At most restaurants the chef’s table is the most coveted seat in the house. At Michael Jordan’s Steakhouse, that seat is occasionally occupied by the restaurant’s namesake celebrity. Table 23, the oversized round booth in the corner of the restaurant, is Michael Jordan’s preferred spot. When the man himself is not there, parties of two or four can reserve it for a special menu featuring his favorite dishes. The experience costs $150 per person, unless Jordan shows up. Then he'll pick up the check.
If you're looking for literary inspiration, perhaps one of the red-and-white checkered tables near the bar of the original Billy Goat Tavern is the place to start. Due to its proximity to both the Chicago Tribune and Chicago Sun-Times newsrooms, the table became a regular hangout for journalists such as Dave Condon, Bill Granger, John Kass, Rick Kogan, Richard Roeper, Rick Telander and Irv Kupcinet. The burger joint and bar’s biggest fan was Pulitzer Prize-winning columnist Mike Royko, who, upon hearing of the passing of William “Billy Goat” Sianis, wrote a tribute declaring Sianis the "Greatest Innkeeper in Chicago."
Barbra Streisand, or Babs as her friends like to call her, is one of several famous faces to be seen at Table #1. At the hot spot near the window, she ate #49 Banh Pho Xao, or rice noodles with tofu and garlic chile sauce. It was also the table chef Charlie Trotter always frequented, though he preferred eating oxtail or whole snapper.
The corner booth originally rose to fame as Harry Cary's table of choice, because it looked out over the main dining room. The famed baseball broadcaster could usually be found dining on chicken vesuvio. Since he vacated the seat, it's been filled with the trifecta of Illinois politicians — President Barack Obama, Governor Bruce Rauner and Mayor Rahm Emmanuel — according to CEO Grant DePorter. "Ernie Banks also enjoyed countless dry-aged rib-eyes while happily signing autographs and chatting with the starry eyed fans who couldn’t believe their luck running into 'Mr. Cub,'" he says.

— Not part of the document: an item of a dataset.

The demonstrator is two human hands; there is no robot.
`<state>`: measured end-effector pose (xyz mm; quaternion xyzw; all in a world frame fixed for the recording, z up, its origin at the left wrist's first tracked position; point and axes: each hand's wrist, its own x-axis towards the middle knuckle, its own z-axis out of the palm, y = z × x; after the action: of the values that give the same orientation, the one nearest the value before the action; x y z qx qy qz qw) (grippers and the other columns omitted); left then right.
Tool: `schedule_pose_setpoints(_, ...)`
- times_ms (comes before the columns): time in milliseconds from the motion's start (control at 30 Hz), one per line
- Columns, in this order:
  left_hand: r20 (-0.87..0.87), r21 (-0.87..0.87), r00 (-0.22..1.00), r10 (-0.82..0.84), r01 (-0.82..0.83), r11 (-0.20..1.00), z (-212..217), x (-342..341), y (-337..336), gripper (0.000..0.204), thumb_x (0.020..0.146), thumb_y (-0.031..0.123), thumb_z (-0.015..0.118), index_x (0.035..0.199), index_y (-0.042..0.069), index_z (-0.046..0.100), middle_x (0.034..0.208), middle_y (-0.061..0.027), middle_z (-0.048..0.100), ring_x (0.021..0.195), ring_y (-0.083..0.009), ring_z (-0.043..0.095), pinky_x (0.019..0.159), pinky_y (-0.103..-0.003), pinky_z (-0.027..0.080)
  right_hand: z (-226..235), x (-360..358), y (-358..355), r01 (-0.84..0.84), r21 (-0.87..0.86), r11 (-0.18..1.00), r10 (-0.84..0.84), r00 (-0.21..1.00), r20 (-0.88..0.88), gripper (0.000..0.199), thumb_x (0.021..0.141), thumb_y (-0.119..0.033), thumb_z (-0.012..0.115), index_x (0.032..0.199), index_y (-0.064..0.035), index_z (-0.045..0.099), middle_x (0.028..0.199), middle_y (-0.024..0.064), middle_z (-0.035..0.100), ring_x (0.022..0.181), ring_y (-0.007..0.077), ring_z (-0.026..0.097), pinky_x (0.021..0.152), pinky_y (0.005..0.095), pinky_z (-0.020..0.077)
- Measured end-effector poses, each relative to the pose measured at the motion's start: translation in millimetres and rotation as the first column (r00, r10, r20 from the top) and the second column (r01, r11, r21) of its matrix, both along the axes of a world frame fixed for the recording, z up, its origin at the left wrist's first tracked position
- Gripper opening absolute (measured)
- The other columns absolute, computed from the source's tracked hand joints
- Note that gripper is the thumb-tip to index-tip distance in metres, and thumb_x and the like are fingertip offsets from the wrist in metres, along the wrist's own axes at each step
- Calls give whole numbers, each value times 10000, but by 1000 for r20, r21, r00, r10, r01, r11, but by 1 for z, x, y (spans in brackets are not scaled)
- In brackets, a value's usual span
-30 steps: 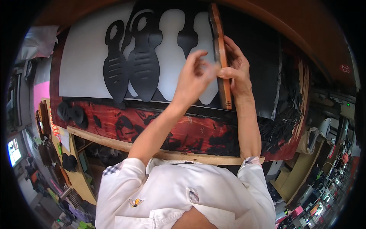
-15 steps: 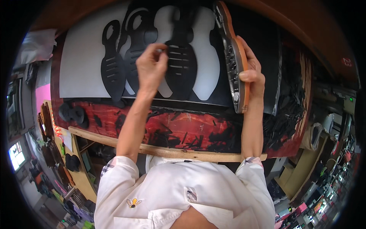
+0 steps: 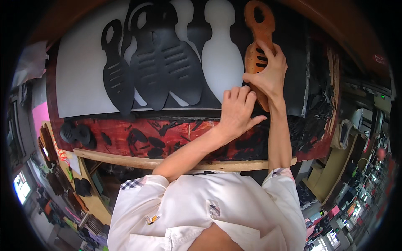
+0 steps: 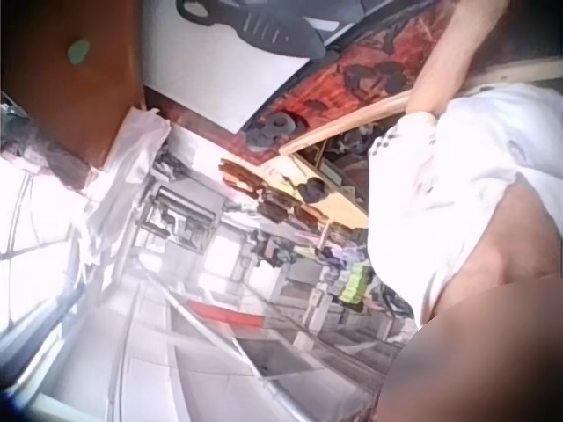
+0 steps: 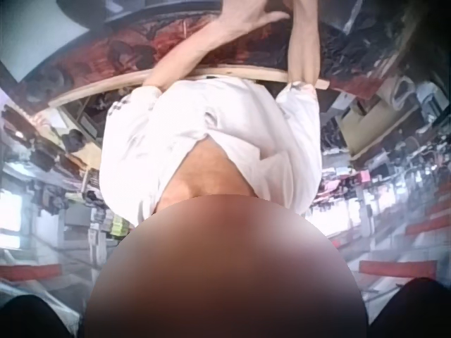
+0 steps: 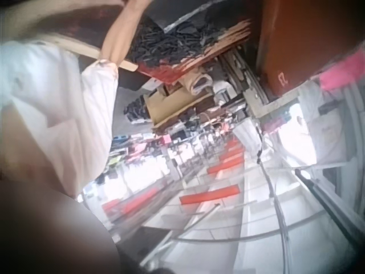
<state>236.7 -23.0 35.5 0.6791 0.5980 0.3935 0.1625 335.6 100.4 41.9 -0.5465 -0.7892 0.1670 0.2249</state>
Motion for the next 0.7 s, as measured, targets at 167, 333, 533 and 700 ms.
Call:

The list of celebrities and historic figures who have walked the halls of The Drake Hotel reads like a Cliff Notes version of American history. Winston Churchill, Eleanor Roosevelt, Presidents Herbert Hoover, Dwight Eisenhower, Gerald Ford and Ronald Reagan, Prince Charles and Princess Diana, Elizabeth Taylor, Judy Garland, Hugh Hefner, Walt Disney and Dean Martin are just part of the impressive list. But only Joe DiMaggio and Marilyn Monroe literally left their mark by carving their names into the bar of the Cape Cod room.